This is my final post on this blog “View from Pleasant Hill”. My current situation makes it necessary for me to rid myself of any past baggage and begin anew. I will be starting my new blog very soon. Thank you to all of those who read these diatribes. Some will be moved over to the new blog as needed.
September 12, 2010 is the day I have made my stand for what I believe is right. This morning, I preached on “The Good Seed” from Matthew 13. It was a lesson on horticulture, church history, restoration history, and the truth. The following is part of my conclusion. It is a watershed point in a decade-long struggle with the truth of the Word of God.
I have been, for the most part, self-taught. I am not influenced by some school, paper, or denominational hierarchy; I can study and think for myself. I have fought these issues in my head and in my heart for a long time. I have prayed about it. I have talked with those who, like me, have gone through this process. Here I must make my stand. The error, from where I sit, is on those who sought to incorporate what is not authorized in scripture. It is those, and not you and me, who have placed us where we are. It is those who came before us, who made the decisions to place us here.
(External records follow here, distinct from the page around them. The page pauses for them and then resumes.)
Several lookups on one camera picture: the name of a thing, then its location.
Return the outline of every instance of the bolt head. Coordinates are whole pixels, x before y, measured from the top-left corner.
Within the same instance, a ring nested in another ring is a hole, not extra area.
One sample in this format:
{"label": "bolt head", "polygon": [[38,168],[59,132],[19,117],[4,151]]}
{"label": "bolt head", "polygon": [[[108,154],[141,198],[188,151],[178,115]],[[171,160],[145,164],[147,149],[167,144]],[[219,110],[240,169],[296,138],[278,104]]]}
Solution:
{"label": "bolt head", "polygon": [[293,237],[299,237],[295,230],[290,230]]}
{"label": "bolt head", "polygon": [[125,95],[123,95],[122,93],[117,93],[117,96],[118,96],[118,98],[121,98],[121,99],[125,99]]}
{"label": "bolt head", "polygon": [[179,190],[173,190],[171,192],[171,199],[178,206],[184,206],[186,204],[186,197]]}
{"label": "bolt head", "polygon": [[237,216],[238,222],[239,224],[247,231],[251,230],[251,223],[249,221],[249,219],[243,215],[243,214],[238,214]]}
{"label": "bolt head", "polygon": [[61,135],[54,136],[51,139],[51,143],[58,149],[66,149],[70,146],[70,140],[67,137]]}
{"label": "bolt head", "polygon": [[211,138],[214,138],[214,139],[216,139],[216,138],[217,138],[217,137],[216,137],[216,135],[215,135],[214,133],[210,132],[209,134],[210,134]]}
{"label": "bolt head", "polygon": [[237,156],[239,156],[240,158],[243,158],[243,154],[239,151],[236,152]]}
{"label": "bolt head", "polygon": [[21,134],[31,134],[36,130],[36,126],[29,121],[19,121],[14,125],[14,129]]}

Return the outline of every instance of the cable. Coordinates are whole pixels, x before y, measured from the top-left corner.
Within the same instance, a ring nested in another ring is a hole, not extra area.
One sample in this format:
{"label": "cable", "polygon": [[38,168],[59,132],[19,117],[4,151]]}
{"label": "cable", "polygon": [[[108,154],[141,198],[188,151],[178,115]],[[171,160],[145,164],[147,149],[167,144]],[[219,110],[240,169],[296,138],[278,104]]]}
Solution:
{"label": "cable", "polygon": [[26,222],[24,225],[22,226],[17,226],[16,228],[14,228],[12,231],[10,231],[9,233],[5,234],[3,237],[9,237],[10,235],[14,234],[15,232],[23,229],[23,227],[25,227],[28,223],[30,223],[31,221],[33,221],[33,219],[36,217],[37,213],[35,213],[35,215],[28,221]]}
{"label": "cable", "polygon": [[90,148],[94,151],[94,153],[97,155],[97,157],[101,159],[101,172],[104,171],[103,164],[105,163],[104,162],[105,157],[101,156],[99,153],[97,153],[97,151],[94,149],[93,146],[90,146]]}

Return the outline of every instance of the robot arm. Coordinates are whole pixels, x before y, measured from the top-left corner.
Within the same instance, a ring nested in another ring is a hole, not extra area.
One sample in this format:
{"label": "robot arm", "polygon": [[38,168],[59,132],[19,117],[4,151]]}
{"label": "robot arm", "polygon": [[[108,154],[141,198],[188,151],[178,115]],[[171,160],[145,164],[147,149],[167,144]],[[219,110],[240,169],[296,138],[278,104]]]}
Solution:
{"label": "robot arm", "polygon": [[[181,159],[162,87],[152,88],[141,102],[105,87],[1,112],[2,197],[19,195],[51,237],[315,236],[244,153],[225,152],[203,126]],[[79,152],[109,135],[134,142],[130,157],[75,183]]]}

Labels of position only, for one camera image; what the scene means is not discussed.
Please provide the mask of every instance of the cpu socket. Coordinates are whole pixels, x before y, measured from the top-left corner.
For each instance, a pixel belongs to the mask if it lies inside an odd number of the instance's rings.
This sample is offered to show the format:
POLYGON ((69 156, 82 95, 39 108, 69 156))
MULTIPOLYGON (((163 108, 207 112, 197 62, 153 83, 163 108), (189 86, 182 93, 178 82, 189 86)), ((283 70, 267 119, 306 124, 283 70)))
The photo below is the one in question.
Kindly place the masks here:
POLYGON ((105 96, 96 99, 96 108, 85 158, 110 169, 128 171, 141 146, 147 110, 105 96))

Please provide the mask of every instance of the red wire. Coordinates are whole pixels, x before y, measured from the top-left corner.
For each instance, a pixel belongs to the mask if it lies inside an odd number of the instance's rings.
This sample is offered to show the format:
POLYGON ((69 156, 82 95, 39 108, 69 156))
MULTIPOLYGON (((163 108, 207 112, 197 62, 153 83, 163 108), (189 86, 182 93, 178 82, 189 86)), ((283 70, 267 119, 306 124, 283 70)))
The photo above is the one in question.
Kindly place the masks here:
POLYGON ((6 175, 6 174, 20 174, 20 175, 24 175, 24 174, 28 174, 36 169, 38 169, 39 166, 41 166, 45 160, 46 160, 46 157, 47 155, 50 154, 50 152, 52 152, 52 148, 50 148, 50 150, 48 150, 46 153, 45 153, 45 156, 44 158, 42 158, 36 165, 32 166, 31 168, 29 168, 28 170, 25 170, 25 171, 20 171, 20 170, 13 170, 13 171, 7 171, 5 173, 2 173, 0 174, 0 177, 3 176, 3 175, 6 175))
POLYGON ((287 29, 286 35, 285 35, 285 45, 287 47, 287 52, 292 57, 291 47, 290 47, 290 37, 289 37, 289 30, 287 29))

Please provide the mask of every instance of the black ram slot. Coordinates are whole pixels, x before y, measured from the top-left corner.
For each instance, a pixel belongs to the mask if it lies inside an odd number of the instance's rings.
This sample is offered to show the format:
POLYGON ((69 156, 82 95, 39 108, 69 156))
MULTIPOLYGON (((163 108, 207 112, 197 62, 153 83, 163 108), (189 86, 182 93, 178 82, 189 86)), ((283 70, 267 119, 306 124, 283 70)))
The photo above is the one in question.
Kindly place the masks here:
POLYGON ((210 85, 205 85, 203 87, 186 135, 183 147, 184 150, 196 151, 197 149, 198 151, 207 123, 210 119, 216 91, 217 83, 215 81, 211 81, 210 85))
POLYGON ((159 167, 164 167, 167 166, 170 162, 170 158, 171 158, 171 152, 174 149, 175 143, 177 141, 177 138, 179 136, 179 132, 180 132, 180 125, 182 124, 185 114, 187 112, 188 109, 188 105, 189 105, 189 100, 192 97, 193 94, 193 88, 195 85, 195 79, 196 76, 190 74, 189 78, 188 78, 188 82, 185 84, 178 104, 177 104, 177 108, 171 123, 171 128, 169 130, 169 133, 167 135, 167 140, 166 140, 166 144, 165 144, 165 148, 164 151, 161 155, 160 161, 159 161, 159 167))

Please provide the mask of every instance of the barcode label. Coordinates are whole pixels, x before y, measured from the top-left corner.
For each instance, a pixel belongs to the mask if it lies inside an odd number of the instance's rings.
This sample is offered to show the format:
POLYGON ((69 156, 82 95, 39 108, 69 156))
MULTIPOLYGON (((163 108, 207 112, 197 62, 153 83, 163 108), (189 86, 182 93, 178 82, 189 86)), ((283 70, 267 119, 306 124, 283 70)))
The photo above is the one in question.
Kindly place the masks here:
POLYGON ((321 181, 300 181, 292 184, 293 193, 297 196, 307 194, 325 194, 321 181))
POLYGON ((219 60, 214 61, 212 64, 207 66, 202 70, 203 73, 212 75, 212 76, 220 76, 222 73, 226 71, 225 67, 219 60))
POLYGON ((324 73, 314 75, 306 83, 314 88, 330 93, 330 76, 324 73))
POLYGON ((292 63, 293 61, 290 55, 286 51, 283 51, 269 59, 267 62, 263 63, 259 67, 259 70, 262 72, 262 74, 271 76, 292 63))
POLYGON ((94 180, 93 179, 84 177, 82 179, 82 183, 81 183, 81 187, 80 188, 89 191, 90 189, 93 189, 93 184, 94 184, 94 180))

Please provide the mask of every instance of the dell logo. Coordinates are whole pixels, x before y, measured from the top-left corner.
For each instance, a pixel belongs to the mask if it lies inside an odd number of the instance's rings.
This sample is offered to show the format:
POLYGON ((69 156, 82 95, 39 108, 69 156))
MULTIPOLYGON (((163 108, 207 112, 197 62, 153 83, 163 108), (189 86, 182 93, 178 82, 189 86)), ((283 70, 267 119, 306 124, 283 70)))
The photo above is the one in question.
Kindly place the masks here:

Yet, we are individually accountable for what we do. I cannot stay in that place. I must preach the convictions of my head and heart. It is my earnest prayer that you will grant me the privilege to do so, and to join me in standing for the Truth……..
You may hear things that you haven’t heard for a long time, or never before. I encourage you – check your Bible. If it doesn’t match up, tell me and we’ll talk. If it does, then we have a choice – obey and please God, or disregard it, and take our chances. Do you want to do that with your eternal soul. I can’t any longer.
The Independent Christian Church, with its slippery slope path toward liberalism and its headlong slide into denominationalism, cannot be saved. Today I am taking my stand with those who respect Bible authority and the respect of Bible silence. I can do no other (as I once heard of someone saying). I have chosen to “stand and fight”. to try to lead the flock that I am privileged to feed to the knowledge of the truth. I will be talking more about this in the time ahead. Please pray for me and us as we go down this road.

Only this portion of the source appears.